Work request |
The required output is the line with "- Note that" plus all lines that follow it to the end of the listing below, written out exactly, with no pictures.

Information shown |
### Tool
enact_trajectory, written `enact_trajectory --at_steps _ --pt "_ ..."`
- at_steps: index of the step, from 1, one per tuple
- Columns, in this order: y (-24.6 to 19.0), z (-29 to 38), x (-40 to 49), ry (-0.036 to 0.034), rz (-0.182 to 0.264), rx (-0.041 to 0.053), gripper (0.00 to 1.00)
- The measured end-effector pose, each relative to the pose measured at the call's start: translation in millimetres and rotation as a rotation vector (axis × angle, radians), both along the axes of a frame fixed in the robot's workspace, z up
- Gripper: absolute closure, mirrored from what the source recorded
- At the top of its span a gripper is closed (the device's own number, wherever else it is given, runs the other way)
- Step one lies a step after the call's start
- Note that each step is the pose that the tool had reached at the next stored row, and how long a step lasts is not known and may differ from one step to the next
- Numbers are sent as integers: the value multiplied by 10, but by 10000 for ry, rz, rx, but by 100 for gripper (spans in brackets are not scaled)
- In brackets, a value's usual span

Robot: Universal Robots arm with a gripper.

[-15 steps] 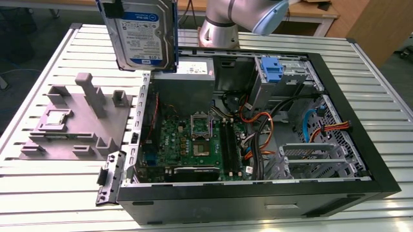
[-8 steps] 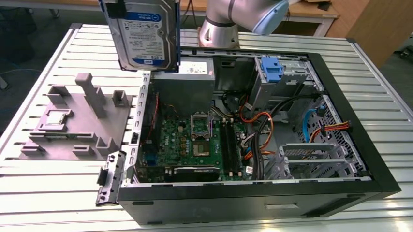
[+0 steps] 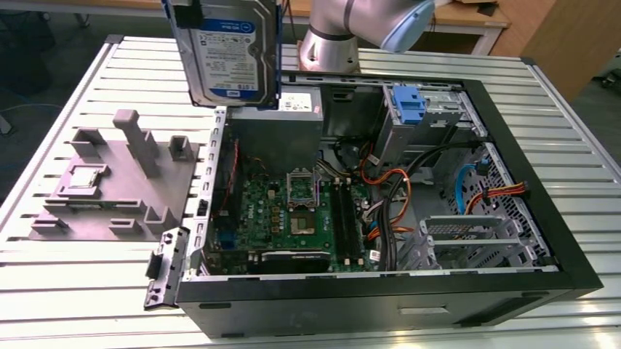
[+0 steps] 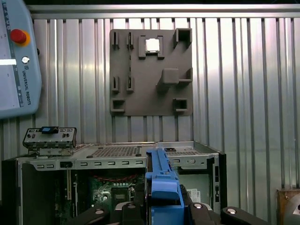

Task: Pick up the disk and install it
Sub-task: 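Pick up the disk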

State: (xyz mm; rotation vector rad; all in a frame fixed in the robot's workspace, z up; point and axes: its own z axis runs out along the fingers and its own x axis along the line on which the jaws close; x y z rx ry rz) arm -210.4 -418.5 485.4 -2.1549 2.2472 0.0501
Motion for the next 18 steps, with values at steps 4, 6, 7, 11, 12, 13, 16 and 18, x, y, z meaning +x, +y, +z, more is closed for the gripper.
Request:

Task result |
- Note that each step is the pose that the tool had reached at the next stored row, and how long a step lasts is not known and may differ from one step to the next
- Numbers are sent as integers: the value multiplied by 10, but by 10000 for ry, rz, rx, but by 100 for gripper (spans in brackets are not scaled)
- In brackets, a value's usual span

Robot: Universal Robots arm with a gripper.

[-15 steps] 
[-8 steps] 
[+0 steps] 
[+0 steps] 

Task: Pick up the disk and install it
Sub-task: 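Pick up the disk
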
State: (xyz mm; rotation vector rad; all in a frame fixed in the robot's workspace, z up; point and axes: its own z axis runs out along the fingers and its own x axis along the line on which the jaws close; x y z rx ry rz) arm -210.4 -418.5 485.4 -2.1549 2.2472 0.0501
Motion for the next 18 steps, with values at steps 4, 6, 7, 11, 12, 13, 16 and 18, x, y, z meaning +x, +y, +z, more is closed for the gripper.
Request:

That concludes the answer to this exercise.